**TASK**
The answer must consist of every line from the data that holds the string "name".

**DATA IN THIS EXERCISE**
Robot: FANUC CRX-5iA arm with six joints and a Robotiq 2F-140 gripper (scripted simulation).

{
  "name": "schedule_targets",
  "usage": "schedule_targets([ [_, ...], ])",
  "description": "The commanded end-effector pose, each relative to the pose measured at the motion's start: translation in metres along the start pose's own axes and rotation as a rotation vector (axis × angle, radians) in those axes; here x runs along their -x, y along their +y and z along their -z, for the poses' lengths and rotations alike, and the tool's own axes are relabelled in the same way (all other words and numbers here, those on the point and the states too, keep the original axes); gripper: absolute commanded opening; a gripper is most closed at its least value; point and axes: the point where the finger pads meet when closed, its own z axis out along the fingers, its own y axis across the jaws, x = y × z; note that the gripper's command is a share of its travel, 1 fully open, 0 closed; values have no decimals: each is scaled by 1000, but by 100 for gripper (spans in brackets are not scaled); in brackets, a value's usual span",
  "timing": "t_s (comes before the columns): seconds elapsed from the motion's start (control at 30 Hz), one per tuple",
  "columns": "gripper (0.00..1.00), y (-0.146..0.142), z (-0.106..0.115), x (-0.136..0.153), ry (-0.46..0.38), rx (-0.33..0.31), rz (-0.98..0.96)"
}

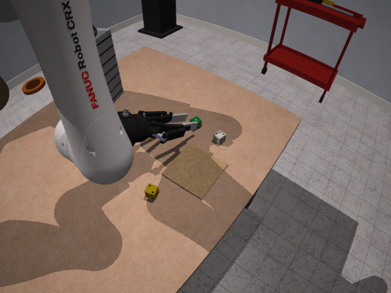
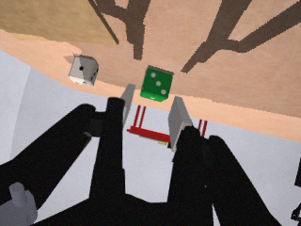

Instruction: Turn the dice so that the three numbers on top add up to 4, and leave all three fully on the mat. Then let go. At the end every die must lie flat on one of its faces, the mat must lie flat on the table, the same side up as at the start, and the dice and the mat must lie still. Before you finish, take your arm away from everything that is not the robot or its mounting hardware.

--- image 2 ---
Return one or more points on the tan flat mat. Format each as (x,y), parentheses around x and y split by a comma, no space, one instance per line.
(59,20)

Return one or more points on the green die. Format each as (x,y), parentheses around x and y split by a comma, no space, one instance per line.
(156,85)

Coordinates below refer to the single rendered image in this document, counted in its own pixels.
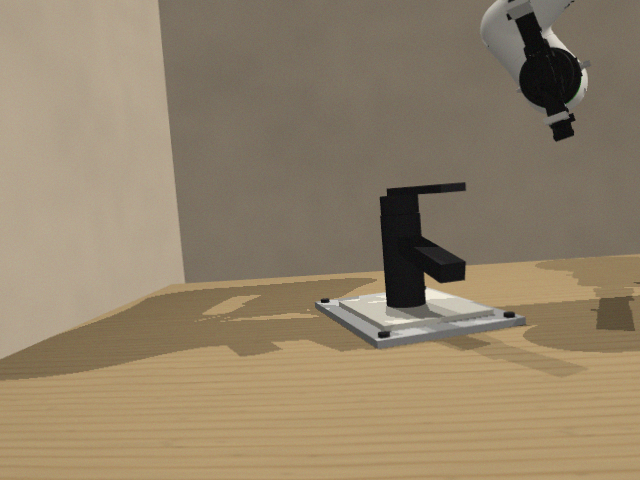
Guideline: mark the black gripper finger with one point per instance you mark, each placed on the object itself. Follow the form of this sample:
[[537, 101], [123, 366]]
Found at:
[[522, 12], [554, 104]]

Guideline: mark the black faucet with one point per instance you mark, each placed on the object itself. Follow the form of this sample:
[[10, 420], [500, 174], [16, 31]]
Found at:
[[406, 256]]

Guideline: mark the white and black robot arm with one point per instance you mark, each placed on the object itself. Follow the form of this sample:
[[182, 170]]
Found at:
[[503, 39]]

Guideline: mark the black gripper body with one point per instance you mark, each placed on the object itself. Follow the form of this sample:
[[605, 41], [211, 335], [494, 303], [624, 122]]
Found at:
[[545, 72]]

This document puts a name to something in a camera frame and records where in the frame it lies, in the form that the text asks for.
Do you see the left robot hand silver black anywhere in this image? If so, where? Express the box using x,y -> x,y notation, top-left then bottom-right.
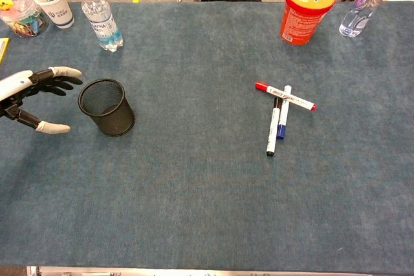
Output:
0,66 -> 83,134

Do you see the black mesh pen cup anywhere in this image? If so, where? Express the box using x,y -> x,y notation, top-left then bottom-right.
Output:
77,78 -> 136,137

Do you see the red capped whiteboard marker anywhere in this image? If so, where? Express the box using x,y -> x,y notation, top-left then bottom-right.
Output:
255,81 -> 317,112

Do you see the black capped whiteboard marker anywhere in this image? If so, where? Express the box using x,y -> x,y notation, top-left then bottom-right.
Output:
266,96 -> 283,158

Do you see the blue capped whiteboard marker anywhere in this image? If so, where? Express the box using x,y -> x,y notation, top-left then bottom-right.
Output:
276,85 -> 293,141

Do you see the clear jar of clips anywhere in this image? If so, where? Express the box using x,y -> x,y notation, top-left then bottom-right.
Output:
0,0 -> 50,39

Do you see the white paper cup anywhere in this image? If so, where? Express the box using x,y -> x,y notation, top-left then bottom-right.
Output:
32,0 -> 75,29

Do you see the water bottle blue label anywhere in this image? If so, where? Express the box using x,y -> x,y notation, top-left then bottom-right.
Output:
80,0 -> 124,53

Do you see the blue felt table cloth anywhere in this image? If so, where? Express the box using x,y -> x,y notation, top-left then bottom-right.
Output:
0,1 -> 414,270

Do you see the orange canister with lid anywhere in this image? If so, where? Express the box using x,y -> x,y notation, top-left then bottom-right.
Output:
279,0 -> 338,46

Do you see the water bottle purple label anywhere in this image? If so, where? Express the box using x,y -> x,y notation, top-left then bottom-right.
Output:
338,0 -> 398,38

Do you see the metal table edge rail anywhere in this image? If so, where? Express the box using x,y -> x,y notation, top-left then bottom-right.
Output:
...
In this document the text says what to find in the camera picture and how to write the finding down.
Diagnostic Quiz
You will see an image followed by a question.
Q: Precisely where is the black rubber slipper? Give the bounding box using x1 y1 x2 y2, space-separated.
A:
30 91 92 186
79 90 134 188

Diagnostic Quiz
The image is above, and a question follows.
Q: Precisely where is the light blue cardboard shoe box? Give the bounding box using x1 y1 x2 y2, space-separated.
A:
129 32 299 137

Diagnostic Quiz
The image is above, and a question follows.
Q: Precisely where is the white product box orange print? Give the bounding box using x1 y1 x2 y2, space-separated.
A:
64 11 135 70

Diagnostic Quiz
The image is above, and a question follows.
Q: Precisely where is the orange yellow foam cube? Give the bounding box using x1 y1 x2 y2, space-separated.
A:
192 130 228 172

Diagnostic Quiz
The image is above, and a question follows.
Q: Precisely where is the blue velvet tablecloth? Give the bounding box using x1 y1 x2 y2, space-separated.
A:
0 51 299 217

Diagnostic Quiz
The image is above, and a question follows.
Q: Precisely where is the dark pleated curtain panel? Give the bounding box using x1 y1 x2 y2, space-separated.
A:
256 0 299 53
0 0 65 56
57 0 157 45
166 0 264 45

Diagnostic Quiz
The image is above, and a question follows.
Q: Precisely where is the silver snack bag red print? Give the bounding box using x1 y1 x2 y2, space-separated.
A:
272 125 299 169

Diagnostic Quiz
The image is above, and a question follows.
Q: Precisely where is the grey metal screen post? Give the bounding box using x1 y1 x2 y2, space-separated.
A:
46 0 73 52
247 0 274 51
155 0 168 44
==
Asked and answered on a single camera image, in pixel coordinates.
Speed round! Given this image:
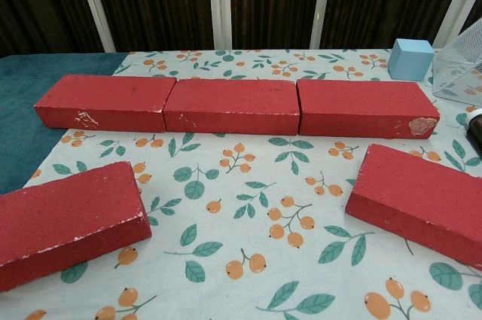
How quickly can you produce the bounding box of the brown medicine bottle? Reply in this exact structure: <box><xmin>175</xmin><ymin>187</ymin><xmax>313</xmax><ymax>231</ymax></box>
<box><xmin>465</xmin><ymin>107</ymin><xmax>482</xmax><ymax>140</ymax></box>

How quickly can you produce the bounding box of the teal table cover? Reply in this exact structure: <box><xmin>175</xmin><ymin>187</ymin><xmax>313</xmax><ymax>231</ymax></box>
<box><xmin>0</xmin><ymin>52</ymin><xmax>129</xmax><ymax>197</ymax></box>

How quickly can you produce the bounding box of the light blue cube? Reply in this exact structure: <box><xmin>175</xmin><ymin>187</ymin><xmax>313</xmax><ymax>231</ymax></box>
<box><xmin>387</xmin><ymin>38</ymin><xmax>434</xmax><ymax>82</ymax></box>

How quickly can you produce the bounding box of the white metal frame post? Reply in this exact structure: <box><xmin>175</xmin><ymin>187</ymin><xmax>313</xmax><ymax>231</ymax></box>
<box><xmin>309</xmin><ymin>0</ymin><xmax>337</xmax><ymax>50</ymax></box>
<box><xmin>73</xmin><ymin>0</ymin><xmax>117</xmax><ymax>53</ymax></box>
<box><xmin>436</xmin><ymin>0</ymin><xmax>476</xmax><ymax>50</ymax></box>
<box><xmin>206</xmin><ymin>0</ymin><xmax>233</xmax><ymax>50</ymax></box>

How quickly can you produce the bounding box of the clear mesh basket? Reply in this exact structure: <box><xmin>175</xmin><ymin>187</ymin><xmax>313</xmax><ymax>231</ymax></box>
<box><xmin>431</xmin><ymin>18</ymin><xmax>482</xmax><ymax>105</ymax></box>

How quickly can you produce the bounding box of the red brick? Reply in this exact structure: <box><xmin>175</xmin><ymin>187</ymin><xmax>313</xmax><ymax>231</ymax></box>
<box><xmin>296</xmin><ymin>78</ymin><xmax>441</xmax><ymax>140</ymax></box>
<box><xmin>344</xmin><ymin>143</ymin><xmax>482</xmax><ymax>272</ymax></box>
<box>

**ANSWER AREA**
  "name": "schedule_targets",
This document puts a name to something in a camera frame and records where in the frame it lies, in the form that the text asks for.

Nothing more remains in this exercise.